# Help on Guppy Fry



## ravekiss (Jan 20, 2005)

I have 7 two and a half week old guppy fry but I have no where to put them. I cant afford to go out and buy an small tank right now. I had them in a breeder since they were born but I'm afraid as they grow they may be stunted since the breeder is small. The only other container I have is a small 1/2 gallon tank with out filtration or heat. Can I put them in there? Maybe change the water alittle everyday? I want whats best for them but I cant afford to go buy anything. Please any advice would be appreciated a.s.a.p


----------



## Hope (Feb 22, 2005)

no u cant put guppies into a tank without a heater.
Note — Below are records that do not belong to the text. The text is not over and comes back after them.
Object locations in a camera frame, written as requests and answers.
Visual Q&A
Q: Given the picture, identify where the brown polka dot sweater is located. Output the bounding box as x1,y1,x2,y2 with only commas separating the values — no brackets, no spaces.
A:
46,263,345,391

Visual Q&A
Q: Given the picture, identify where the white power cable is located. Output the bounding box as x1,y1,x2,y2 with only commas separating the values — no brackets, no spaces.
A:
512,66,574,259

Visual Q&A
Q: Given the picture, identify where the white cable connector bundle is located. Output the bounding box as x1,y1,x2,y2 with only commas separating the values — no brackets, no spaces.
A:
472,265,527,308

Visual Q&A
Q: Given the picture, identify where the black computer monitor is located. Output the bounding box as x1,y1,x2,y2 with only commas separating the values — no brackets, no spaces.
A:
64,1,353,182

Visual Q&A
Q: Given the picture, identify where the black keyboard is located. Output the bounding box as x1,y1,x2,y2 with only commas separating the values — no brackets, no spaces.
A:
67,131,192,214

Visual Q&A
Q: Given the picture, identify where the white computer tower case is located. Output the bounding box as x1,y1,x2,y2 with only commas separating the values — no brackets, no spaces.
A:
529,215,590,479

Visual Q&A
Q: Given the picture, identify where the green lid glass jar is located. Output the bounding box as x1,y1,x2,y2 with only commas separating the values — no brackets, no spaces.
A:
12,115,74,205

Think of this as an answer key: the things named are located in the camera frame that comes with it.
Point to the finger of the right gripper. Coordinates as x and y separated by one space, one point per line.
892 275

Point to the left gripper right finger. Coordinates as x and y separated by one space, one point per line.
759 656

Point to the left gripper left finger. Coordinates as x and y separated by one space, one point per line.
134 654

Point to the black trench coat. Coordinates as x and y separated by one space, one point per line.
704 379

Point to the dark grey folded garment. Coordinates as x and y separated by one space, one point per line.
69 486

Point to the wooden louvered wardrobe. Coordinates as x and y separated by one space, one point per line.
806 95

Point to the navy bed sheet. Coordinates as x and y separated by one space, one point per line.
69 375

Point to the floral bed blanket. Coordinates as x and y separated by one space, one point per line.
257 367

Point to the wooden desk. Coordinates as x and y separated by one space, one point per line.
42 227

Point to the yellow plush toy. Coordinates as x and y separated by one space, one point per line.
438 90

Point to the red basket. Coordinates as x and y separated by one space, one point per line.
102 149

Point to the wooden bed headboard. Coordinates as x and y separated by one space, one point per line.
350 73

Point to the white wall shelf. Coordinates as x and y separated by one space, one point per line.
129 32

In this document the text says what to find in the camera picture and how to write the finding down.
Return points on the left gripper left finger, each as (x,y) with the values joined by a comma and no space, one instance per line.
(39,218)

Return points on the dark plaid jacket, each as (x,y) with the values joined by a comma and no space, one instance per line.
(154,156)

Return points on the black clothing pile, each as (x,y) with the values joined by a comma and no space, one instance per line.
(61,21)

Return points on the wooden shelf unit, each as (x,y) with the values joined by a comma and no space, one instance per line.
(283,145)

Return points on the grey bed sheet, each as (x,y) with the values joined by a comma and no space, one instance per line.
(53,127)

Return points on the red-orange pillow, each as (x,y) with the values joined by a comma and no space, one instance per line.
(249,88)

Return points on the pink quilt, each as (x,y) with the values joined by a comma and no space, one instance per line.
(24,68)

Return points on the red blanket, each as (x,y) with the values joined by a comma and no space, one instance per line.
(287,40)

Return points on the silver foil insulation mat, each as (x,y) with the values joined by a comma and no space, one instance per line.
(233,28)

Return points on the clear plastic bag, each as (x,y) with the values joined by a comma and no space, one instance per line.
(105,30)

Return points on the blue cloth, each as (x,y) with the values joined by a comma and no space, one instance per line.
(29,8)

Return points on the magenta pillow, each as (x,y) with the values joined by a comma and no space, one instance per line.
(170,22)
The fry need a temp of about 80 degrees ferenheit to grow with lots of light and multiple feedings daily.
the breeder might be okay, how many are in there? the breeder is better than the tank with no heater. but if your going to keep the fry you should set up a seperate tank for them


----------



## google (Jan 27, 2005)

i keep my fry in a bucket and theyre growing quickly


----------



## Jobrien323 (Jan 19, 2005)

I have my fry in a 1 gallon tank, filtered but not heated

They seem to be doing fine.

I WAS thinking of putting them in my 10 gal betta tank (just one REALLY OLD male betta in there) Anyone think that'd be a problem?


----------



## ravekiss (Jan 20, 2005)

Just make sure they're big enough not to fit in the betta's mouth.


----------



## Jobrien323 (Jan 19, 2005)

yeah, they'd still fit.

I do think he'd have a hard time catching them.. he's getting lazy now that he's turned 4 and doesn't swim as much as he did


----------



## doggydad38 (Jan 18, 2005)

I keep all of my guppies in unheated tanks. During the winter, the temperature in the lower tanks routinely drops below 68 degrees at night. I haven't had any problems associated with the low temperatures other than the fish growing slower, but they are just as active and hungry as the ones raised in the Spring and Summer months. A half gallon bowl would be fine for 2 fry, but at 2 1/2 weeks, they should just about be large enough that they won't be eaten. Good luck.
Tony


----------



## Lexus (Jan 19, 2005)

Lots of people keep guppys in ponds during the summer and at night the temp can drop to 40. They will be fine.


----------



## Damon (Jan 18, 2005)

Depends on how wild they are. Bred strains of guppies that you normally see in lfs are so interbred that they are genetically weak. Keeping them in cool water will usually kill a few and stunt their growth. You will have some that make it and grow well. I think of it as survival of the fittest and culling the herd.


----------